• **HOW TO COMPLETE THIS TASK**
Line by line, return the listing exactly, without any of the images.

• **RAW DATA**
<<<<
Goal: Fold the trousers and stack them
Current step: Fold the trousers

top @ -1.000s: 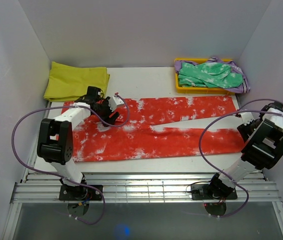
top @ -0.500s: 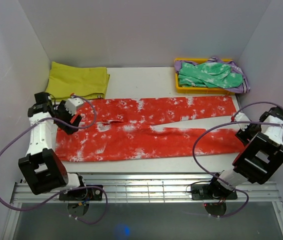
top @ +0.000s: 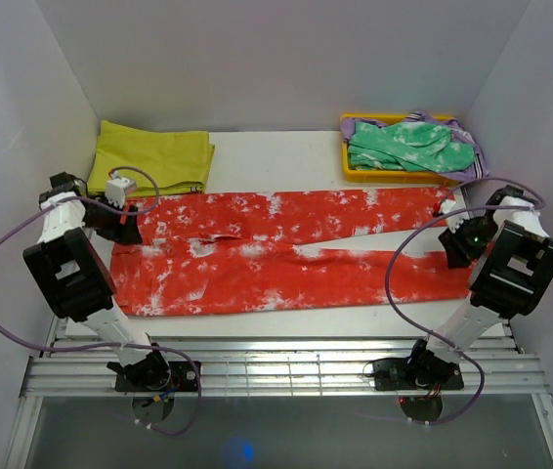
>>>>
• **RESPONSE**
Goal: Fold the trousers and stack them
Current step: Fold the trousers

top @ -1.000s: 
top @ -0.500s: 
top @ +0.000s: 

Nothing further remains for this exercise.